Background: Heterozygous mutations in caspase recruitment domain family member 14 gene (CARD14) have been shown to be associated with psoriasis and familial pityriasis rubra pilaris (PRP). Many subjects with CARD14 mutations display features of both disorders, which can result in diagnostic uncertainty. In addition, these eruptions are often recalcitrant to conventional psoriasis therapies such as methotrexate, oral retinoids, and tumor necrosis factor‐&agr; inhibitors. Objective: We sought to describe the clinical characteristics, family history, and response to therapy in subjects with papulosquamous eruptions due to mutations in CARD14. Methods: Subjects were referred for genetic testing as part of a registry of subjects with inherited disorders of keratinization. DNA was isolated from blood or saliva, and multiplex targeted sequencing or whole exome sequencing was performed. Clinical histories of subjects with CARD14 mutations were reviewed. Results: We identified 15 kindreds with CARD14‐associated papulosquamous eruption (CAPE).
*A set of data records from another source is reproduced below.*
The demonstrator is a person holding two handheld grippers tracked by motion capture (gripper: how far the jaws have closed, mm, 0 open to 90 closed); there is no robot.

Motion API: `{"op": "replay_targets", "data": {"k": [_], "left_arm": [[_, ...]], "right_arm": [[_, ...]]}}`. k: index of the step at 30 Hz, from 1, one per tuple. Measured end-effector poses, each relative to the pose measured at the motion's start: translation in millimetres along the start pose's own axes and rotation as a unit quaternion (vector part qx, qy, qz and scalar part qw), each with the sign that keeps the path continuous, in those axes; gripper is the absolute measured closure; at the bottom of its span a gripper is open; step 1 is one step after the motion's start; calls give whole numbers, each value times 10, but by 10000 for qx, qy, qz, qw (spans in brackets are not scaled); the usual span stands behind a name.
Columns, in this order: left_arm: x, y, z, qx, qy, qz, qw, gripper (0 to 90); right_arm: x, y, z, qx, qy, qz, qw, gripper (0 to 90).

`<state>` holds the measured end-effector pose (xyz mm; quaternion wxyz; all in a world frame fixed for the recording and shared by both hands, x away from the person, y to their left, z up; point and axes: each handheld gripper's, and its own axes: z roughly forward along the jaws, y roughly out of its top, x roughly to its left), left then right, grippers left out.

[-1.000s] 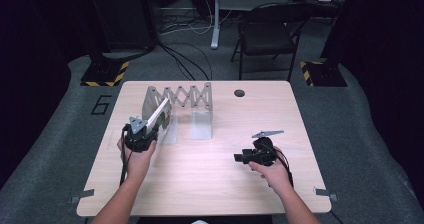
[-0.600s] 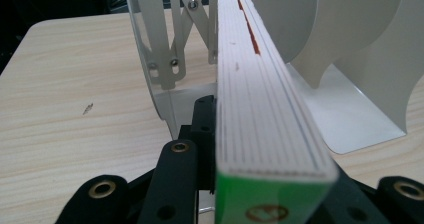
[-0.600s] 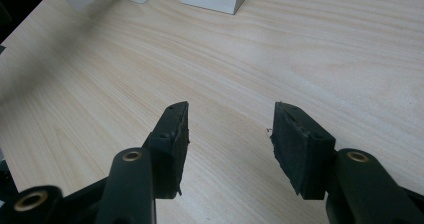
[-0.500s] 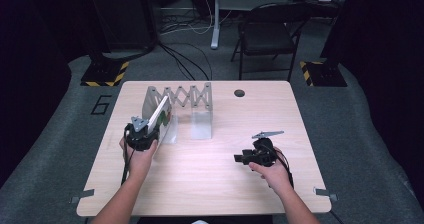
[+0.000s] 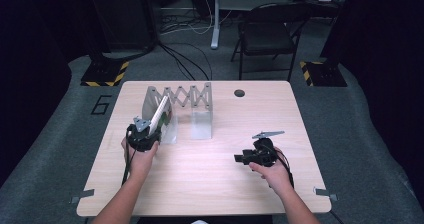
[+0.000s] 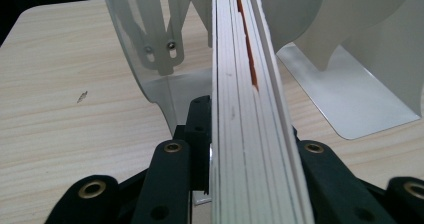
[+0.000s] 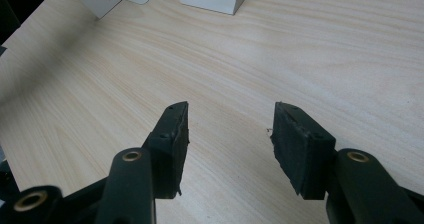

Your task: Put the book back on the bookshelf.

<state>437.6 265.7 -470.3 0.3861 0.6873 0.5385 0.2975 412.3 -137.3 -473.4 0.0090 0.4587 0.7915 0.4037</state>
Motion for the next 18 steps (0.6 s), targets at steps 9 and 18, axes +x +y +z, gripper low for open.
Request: {"op": "replay_targets", "data": {"k": [9, 18], "left_arm": [[27, 3, -25, -55, -17, -16, 10000, 645], [13, 16, -88, -138, -29, -22, 9999, 612]], "right_arm": [[-3, 0, 23, 57, 1, -36, 10000, 485], [9, -2, 31, 81, 2, 23, 10000, 484]]}}
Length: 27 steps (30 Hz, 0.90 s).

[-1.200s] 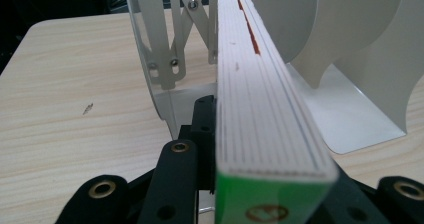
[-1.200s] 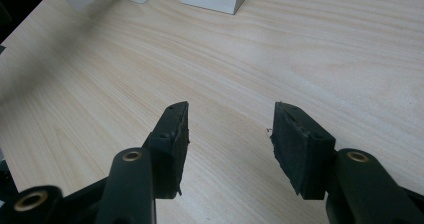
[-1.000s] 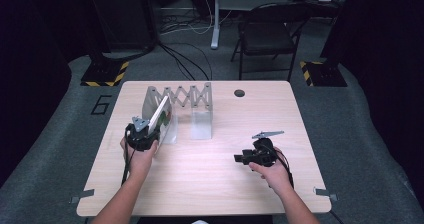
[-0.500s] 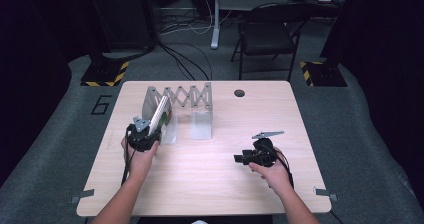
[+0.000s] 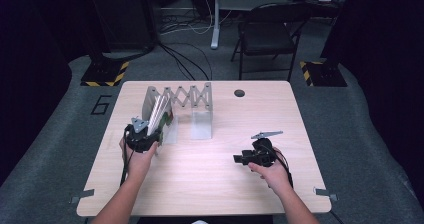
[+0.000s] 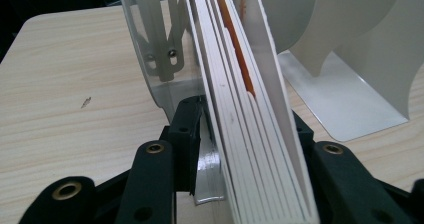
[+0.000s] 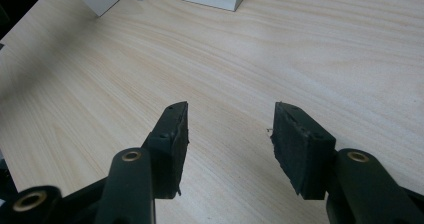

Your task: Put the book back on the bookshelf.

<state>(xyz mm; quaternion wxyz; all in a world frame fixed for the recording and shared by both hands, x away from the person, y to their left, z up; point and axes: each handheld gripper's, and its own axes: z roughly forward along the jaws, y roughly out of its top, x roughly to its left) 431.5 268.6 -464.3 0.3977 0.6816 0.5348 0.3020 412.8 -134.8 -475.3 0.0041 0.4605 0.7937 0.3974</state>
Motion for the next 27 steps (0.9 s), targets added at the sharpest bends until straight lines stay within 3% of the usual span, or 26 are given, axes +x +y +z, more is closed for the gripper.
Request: {"op": "replay_targets", "data": {"k": [13, 27], "left_arm": [[-26, 139, -258, -368, -53, -63, 9993, 611], [-51, 238, -435, -488, -154, -66, 9987, 609]], "right_arm": [[-4, 8, 1, -30, 3, -15, 10000, 483], [-3, 13, 7, -38, 4, -37, 10000, 483]]}}
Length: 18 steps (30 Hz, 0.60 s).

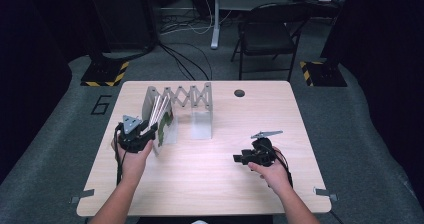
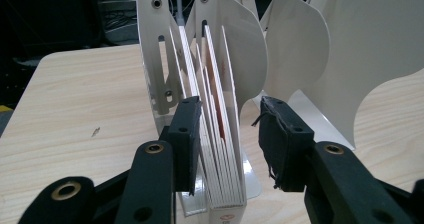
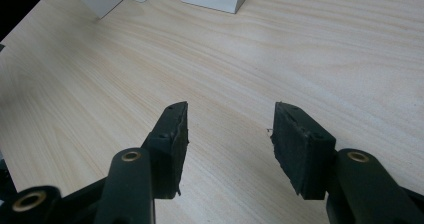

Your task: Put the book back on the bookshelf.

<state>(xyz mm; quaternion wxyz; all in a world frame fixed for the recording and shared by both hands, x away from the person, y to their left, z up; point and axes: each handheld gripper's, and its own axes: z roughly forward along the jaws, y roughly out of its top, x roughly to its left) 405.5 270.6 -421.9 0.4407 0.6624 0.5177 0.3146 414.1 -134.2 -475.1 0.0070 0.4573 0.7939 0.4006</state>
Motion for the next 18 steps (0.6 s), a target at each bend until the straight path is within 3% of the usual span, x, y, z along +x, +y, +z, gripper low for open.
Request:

Characteristic features of CAPE include early age of onset; prominent involvement of the cheeks, chin, and ears; family history of psoriasis or PRP; minimal response to conventional topical and systemic psoriasis therapies; and improvement with ustekinumab. Limitations: Relatively small sample size. Conclusions: Many subjects with CARD14 mutations display characteristics of both psoriasis and PRP. We propose the term CARD14‐associated papulosquamous eruption to describe this spectrum of disease. Subjects with clinical features suggestive of CAPE should undergo CARD14 sequencing and may benefit from treatment with ustekinumab.